• **EXERCISE BRIEF**:
Output, exactly as written, the lines below from the one that has "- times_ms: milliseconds" through the one that has "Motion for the"; nothing else, and no pictures.

• **DATASET EXTRACT**:

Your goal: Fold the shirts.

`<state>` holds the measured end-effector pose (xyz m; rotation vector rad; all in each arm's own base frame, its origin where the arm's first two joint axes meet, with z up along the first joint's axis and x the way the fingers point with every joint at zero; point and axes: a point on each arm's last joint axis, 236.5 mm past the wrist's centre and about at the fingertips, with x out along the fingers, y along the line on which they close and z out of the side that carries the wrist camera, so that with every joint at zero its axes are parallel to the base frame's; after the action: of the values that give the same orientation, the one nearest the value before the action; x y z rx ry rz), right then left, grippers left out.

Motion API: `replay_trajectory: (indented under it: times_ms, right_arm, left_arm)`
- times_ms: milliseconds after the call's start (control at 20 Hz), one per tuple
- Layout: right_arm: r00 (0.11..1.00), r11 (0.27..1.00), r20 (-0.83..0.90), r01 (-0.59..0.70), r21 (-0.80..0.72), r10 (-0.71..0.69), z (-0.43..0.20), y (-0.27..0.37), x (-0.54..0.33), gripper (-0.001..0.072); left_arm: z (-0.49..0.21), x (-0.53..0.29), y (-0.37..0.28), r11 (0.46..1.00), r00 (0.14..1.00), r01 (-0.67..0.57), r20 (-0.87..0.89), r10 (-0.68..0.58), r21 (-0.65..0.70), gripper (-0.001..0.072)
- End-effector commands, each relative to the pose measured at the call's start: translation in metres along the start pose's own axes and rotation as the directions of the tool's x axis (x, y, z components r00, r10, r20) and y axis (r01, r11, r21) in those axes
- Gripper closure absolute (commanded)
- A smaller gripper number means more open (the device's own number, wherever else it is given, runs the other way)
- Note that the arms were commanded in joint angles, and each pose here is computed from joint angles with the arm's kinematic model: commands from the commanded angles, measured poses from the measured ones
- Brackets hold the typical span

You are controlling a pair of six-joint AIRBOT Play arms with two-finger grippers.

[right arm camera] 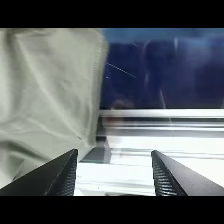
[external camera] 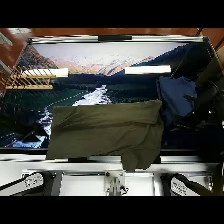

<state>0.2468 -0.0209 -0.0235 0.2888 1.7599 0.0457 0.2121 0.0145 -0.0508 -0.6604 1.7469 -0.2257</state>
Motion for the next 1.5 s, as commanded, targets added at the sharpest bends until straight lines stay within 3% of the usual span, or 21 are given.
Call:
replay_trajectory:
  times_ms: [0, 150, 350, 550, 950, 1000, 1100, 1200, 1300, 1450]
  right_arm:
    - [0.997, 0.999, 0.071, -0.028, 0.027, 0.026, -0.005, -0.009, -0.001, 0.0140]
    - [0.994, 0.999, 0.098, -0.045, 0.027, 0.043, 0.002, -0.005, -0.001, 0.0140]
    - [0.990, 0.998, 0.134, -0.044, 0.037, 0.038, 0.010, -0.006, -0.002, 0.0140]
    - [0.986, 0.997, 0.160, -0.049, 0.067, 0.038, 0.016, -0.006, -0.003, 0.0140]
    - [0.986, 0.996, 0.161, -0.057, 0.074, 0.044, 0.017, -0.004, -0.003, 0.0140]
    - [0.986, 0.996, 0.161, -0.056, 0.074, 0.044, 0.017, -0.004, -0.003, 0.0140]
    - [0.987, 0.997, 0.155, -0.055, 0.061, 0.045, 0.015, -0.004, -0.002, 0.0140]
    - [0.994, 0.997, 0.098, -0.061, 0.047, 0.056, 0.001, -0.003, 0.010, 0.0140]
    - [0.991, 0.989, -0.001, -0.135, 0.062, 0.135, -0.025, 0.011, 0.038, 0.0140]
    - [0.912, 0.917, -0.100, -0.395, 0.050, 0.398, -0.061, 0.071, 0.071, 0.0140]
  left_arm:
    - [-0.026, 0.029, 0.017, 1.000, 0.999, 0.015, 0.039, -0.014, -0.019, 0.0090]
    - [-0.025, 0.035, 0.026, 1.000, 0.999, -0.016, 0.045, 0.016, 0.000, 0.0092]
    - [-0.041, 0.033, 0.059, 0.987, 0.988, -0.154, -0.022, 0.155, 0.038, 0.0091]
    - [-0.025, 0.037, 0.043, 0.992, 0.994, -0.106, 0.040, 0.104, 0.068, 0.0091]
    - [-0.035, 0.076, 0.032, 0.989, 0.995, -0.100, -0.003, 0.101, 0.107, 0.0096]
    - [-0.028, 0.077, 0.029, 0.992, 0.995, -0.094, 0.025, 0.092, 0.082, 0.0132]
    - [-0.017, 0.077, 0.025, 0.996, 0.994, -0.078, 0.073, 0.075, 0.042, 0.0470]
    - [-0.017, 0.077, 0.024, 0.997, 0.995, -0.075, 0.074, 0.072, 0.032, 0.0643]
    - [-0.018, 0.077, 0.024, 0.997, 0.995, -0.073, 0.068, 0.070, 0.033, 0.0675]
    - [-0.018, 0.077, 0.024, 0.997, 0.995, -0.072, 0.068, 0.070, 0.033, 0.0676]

• **RESULT BELOW**:
- times_ms: milliseconds after the call's start (control at 20 Hz), one per tuple
- Layout: right_arm: r00 (0.11..1.00), r11 (0.27..1.00), r20 (-0.83..0.90), r01 (-0.59..0.70), r21 (-0.80..0.72), r10 (-0.71..0.69), z (-0.43..0.20), y (-0.27..0.37), x (-0.54..0.33), gripper (-0.001..0.072); left_arm: z (-0.49..0.21), x (-0.53..0.29), y (-0.37..0.28), r11 (0.46..1.00), r00 (0.14..1.00), r01 (-0.67..0.57), r20 (-0.87..0.89), r10 (-0.68..0.58), r21 (-0.65..0.70), gripper (-0.001..0.072)
- End-effector commands, each relative to the pose measured at the call's start: translation in metres along the start pose's own axes and rotation as the directions of the tool's x axis (x, y, z components r00, r10, r20) and y axis (r01, r11, r21) in those axes
- Gripper closure absolute (commanded)
- A smaller gripper number means more open (the device's own number, wherever else it is given, runs the other way)
- Note that the arms were commanded in joint angles, and each pose here is computed from joint angles with the arm's kinematic model: commands from the commanded angles, measured poses from the measured ones
- Brackets hold the typical span

You are controlling a pair of six-joint AIRBOT Play arms with two-finger grippers.

[right arm camera] 
[external camera] 

<state>0.2468 -0.0209 -0.0235 0.2888 1.7599 0.0457 0.2121 0.0145 -0.0508 -0.6604 1.7469 -0.2257</state>
Motion for the next 1.5 s, as commanded, targets added at the sharpest bends until straight lines stay within 3% of the usual span, or 21 are given.

What this exercise required is now done.